= WHAT IS REQUIRED =
Take every line from the material that has the word "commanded" in it.

= DATA PROVIDED =
----

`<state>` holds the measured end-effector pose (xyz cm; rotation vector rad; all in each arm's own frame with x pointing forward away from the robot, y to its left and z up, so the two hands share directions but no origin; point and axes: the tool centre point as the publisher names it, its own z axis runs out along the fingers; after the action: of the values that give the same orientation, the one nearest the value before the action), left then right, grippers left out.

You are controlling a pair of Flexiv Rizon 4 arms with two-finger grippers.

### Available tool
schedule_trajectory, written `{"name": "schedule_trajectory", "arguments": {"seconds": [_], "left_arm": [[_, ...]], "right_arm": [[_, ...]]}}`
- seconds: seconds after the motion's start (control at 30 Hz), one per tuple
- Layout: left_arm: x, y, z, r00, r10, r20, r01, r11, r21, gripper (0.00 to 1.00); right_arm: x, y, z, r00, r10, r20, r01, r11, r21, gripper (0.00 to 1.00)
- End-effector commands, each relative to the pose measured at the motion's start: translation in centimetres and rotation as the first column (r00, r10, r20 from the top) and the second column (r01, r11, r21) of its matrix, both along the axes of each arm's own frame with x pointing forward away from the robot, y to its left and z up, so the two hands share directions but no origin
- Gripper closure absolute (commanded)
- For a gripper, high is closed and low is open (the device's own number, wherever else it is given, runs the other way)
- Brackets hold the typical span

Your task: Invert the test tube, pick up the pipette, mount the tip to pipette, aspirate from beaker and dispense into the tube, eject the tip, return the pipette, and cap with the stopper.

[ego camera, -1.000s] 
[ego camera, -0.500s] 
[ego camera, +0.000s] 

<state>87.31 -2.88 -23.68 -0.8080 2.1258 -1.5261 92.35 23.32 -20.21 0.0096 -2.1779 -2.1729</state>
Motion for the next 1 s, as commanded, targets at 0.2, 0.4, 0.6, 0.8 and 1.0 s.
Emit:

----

= SOLUTION TO THE PROBLEM =
- Gripper closure absolute (commanded)
Motion for the next 1 s, as commanded, targets at 0.2, 0.4, 0.6, 0.8 and 1.0 s.

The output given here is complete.